TASK STATEMENT:
The job is to find each line of the records below that includes the word "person" and copy it.

EXCERPTED DATA:
==*==
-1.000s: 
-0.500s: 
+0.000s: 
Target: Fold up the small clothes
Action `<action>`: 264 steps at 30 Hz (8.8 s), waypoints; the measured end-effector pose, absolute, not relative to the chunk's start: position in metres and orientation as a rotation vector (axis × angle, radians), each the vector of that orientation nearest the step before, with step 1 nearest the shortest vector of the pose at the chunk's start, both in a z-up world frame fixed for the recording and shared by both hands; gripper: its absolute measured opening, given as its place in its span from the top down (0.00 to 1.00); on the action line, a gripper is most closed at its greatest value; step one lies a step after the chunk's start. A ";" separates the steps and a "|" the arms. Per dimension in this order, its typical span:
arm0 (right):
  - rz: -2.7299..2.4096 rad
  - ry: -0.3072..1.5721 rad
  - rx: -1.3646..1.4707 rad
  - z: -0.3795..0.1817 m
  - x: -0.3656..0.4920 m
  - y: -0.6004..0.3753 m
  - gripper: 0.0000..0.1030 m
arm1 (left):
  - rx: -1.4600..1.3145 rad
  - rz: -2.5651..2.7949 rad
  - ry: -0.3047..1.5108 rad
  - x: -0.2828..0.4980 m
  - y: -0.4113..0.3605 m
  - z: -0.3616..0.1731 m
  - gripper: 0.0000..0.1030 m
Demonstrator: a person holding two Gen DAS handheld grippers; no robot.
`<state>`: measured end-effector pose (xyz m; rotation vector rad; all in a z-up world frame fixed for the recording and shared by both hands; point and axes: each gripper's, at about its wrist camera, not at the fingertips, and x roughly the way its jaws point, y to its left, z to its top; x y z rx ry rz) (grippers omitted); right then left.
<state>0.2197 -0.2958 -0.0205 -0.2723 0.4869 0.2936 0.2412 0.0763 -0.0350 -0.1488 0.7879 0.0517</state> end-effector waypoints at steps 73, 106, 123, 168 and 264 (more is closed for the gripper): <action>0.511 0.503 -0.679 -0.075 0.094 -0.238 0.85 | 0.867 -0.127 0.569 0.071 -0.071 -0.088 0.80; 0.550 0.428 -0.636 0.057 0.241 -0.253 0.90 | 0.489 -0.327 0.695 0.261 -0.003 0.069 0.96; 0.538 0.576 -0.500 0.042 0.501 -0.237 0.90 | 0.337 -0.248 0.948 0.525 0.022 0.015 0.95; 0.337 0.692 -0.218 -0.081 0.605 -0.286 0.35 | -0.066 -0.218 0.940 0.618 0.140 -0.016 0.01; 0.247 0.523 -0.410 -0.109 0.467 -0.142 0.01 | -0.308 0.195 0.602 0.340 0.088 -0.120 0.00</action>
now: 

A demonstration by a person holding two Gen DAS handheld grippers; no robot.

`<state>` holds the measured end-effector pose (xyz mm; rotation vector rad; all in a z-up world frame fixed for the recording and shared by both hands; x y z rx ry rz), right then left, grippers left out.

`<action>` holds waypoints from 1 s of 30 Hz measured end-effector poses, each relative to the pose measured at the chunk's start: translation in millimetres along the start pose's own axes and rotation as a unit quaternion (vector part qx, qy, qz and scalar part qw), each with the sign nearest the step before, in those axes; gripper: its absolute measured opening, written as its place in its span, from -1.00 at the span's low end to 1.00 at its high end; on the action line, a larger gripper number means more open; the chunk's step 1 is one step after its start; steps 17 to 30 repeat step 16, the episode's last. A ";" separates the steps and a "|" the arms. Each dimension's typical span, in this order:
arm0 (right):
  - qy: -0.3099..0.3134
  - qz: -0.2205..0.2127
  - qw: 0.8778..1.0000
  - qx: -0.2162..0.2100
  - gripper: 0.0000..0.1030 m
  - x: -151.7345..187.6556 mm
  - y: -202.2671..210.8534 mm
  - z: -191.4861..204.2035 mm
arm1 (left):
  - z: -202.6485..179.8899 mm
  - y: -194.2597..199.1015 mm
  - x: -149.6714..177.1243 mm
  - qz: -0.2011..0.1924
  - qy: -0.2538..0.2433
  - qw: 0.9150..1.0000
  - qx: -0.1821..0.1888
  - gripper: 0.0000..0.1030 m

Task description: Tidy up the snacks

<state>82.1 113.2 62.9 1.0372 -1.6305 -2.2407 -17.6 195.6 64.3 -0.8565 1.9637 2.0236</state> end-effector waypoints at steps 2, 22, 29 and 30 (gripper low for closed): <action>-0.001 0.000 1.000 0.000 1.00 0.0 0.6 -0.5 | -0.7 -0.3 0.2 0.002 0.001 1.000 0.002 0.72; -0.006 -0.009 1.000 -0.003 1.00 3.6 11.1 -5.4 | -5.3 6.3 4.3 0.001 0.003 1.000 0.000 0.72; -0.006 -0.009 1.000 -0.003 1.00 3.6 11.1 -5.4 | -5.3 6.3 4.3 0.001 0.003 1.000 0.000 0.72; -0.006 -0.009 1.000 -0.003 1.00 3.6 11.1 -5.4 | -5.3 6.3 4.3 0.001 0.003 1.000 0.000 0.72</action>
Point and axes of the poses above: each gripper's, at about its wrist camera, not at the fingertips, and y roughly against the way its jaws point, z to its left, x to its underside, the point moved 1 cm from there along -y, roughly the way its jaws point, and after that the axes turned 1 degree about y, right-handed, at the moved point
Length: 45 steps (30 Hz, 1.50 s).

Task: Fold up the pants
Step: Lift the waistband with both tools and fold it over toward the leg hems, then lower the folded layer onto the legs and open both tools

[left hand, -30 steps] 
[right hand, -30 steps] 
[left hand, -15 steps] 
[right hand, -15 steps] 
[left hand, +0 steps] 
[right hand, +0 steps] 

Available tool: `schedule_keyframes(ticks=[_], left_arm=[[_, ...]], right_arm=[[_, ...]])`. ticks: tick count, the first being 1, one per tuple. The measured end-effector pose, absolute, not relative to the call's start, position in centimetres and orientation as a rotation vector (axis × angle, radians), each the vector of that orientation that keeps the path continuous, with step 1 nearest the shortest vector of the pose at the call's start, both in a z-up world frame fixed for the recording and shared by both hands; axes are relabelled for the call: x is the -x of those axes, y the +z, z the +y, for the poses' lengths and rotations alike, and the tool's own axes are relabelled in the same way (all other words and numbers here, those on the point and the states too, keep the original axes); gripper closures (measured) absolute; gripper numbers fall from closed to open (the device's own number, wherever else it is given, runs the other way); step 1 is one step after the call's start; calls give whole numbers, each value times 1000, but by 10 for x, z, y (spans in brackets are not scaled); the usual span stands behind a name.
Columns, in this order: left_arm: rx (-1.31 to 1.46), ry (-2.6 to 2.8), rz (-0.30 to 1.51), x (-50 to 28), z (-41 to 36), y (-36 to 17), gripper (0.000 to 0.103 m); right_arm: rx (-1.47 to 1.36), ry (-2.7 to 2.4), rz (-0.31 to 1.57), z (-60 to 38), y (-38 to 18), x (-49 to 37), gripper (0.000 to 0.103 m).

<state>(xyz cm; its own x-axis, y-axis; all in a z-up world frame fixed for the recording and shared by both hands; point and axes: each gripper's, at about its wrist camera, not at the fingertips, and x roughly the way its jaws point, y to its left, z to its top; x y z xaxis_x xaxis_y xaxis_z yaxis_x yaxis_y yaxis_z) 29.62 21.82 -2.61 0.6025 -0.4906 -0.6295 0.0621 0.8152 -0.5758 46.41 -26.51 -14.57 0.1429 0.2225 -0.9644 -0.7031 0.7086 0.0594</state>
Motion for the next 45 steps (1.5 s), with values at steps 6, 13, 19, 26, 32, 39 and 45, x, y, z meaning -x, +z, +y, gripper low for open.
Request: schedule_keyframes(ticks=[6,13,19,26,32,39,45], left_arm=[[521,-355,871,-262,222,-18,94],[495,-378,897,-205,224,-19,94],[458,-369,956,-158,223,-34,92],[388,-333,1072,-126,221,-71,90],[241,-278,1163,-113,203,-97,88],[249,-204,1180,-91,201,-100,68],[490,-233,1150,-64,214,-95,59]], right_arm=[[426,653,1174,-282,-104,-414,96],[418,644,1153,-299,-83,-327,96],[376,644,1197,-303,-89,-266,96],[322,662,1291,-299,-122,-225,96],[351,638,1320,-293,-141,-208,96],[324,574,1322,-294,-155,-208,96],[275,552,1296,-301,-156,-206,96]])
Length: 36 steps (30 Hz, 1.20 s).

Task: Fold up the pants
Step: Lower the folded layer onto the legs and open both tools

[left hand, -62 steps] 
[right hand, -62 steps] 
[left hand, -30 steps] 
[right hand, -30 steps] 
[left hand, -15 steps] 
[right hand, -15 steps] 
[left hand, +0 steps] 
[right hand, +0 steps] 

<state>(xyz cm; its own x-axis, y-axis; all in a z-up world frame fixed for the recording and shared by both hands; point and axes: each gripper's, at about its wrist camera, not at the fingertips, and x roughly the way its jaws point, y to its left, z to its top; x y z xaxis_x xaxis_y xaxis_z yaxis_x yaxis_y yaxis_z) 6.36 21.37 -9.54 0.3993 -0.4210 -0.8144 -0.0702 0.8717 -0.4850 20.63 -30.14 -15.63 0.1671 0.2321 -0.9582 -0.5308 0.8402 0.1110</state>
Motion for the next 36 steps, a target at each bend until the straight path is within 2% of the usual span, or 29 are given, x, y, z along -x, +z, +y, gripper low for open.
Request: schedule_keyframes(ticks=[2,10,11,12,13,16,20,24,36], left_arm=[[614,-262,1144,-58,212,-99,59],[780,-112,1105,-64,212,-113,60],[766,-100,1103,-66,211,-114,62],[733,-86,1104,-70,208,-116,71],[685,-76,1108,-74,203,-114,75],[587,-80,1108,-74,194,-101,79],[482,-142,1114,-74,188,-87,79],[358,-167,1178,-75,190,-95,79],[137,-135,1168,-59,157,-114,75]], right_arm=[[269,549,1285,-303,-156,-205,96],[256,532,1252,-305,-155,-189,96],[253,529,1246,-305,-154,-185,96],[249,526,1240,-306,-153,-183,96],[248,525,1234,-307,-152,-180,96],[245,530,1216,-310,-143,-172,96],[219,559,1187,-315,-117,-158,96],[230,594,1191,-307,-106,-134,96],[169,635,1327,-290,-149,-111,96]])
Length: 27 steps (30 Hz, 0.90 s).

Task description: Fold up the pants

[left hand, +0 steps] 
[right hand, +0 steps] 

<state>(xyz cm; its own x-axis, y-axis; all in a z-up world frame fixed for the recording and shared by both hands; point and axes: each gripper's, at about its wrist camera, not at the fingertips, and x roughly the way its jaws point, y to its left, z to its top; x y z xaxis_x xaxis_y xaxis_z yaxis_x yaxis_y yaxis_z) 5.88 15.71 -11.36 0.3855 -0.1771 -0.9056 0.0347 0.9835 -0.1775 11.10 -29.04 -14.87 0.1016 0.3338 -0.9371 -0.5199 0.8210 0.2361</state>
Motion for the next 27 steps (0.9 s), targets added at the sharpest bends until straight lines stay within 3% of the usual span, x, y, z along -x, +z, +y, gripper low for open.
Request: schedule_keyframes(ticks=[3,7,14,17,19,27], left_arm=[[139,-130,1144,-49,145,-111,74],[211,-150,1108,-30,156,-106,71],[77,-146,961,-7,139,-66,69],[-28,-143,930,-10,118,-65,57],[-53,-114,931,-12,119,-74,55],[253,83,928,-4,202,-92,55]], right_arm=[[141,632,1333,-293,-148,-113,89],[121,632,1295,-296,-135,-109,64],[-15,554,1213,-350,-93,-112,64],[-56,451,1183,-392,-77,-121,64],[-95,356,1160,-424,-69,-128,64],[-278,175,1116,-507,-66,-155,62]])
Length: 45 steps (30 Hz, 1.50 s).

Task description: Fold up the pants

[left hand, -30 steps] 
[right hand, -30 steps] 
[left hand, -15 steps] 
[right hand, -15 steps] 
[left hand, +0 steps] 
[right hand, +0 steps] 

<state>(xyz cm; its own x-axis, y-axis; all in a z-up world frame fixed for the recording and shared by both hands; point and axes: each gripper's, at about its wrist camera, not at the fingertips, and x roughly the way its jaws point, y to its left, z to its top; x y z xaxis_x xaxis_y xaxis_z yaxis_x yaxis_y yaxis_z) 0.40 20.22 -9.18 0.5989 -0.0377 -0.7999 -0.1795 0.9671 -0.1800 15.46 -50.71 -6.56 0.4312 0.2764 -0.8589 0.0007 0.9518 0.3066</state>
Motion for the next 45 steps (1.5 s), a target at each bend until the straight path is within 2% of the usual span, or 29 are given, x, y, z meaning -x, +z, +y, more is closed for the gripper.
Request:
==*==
SOLUTION:
Demonstrator: a person holding two Gen DAS handheld grippers; no robot.
A demonstration by a person holding two Gen DAS handheld grippers; no robot.

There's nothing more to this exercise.